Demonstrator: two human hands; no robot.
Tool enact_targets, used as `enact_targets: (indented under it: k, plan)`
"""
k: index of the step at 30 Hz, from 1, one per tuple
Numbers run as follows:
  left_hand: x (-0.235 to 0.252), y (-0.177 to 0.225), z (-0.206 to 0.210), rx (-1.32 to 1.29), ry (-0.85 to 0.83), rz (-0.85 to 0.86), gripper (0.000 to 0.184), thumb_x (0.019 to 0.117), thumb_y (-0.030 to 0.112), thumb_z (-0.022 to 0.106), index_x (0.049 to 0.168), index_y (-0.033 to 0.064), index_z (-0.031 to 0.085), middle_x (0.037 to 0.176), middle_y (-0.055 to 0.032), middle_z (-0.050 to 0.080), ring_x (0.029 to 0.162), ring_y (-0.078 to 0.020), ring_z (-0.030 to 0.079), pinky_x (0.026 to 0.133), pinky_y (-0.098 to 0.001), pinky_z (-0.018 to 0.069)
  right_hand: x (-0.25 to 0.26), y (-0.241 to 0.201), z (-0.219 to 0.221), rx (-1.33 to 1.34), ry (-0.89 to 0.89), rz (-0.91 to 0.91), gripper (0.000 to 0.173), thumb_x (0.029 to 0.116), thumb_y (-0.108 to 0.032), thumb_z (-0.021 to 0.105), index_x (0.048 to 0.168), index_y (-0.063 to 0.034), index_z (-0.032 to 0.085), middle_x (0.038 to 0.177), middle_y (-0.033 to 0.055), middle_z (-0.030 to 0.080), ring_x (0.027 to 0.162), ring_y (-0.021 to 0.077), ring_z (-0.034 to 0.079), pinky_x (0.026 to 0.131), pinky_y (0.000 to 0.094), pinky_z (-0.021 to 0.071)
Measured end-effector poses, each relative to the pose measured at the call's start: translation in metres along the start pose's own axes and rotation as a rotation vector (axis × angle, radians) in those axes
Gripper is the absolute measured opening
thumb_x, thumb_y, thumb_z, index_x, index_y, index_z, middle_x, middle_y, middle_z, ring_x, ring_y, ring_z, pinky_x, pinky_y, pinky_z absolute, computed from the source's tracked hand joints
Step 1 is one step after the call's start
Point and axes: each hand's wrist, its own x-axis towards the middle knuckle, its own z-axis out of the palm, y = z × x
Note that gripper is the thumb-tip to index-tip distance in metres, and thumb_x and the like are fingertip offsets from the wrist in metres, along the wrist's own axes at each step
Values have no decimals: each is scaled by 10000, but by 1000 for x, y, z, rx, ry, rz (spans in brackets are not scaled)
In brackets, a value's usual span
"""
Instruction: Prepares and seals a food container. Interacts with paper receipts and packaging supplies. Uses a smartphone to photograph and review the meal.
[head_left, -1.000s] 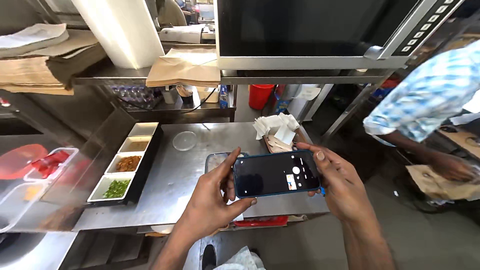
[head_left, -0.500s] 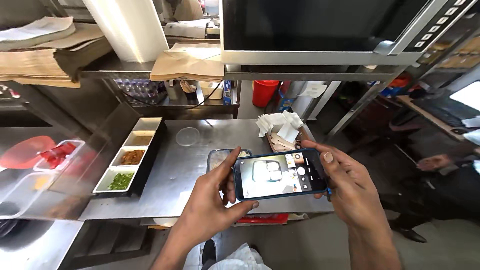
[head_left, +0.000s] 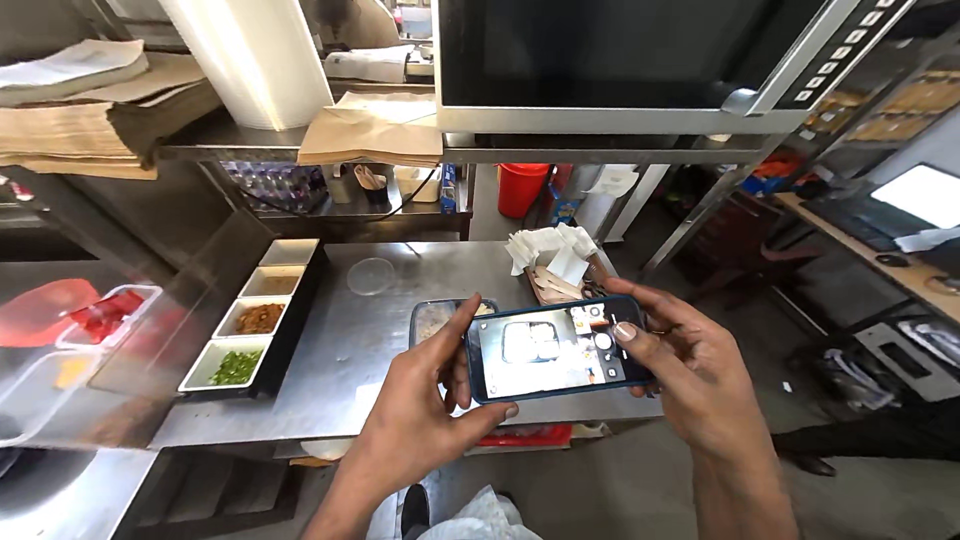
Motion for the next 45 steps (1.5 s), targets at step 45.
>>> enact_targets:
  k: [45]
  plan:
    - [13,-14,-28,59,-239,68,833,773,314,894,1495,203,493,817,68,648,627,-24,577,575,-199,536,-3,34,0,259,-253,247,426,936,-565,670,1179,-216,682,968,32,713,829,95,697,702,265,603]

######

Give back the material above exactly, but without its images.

SOLUTION FOR THIS EXERCISE:
Demonstrator: two human hands; no robot.
Tool enact_targets, used as `enact_targets: (indented under it: k, plan)`
"""
k: index of the step at 30 Hz, from 1, one per tuple
Numbers run as follows:
  left_hand: x (-0.235 to 0.252), y (-0.177 to 0.225), z (-0.206 to 0.210), rx (-1.32 to 1.29), ry (-0.85 to 0.83), rz (-0.85 to 0.86), gripper (0.000 to 0.184), thumb_x (0.019 to 0.117), thumb_y (-0.030 to 0.112), thumb_z (-0.022 to 0.106), index_x (0.049 to 0.168), index_y (-0.033 to 0.064), index_z (-0.031 to 0.085), middle_x (0.037 to 0.176), middle_y (-0.055 to 0.032), middle_z (-0.050 to 0.080), ring_x (0.029 to 0.162), ring_y (-0.078 to 0.020), ring_z (-0.030 to 0.079), pinky_x (0.026 to 0.133), pinky_y (-0.098 to 0.001), pinky_z (-0.018 to 0.069)
  right_hand: x (-0.25 to 0.26), y (-0.241 to 0.201), z (-0.219 to 0.221), rx (-1.33 to 1.34), ry (-0.89 to 0.89), rz (-0.91 to 0.91), gripper (0.000 to 0.173), thumb_x (0.029 to 0.116), thumb_y (-0.108 to 0.032), thumb_z (-0.021 to 0.105), index_x (0.048 to 0.168), index_y (-0.063 to 0.034), index_z (-0.032 to 0.085), middle_x (0.038 to 0.177), middle_y (-0.033 to 0.055), middle_z (-0.030 to 0.080), ring_x (0.027 to 0.162), ring_y (-0.021 to 0.077), ring_z (-0.034 to 0.079), pinky_x (0.026 to 0.131), pinky_y (0.000 to 0.094), pinky_z (-0.021 to 0.071)
Measured end-effector poses, each relative to the pose measured at the call's start: translation in metres along the start pose's own axes and rotation as a rotation vector (axis × angle, radians) in those axes
Gripper is the absolute measured opening
thumb_x, thumb_y, thumb_z, index_x, index_y, index_z, middle_x, middle_y, middle_z, ring_x, ring_y, ring_z, pinky_x, pinky_y, pinky_z absolute, computed from the source's tracked hand joints
Step 1 is one step after the call's start
Point and axes: each hand's wrist, its own x-axis towards the middle knuckle, its own z-axis out of the palm, y = z × x
Note that gripper is the thumb-tip to index-tip distance in metres, and thumb_x and the like are fingertip offsets from the wrist in metres, along the wrist's own axes at each step
Values have no decimals: each is scaled by 10000, but by 1000 for x, y, z, rx, ry, rz (spans in brackets are not scaled)
In brackets, a value's usual span
"""
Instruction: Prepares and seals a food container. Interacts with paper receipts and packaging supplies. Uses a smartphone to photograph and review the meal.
[head_left, -1.000s] 
[head_left, -0.500s] 
[head_left, +0.000s] 
Motion for the next 45 steps (1.5 s), targets at step 45.
>>> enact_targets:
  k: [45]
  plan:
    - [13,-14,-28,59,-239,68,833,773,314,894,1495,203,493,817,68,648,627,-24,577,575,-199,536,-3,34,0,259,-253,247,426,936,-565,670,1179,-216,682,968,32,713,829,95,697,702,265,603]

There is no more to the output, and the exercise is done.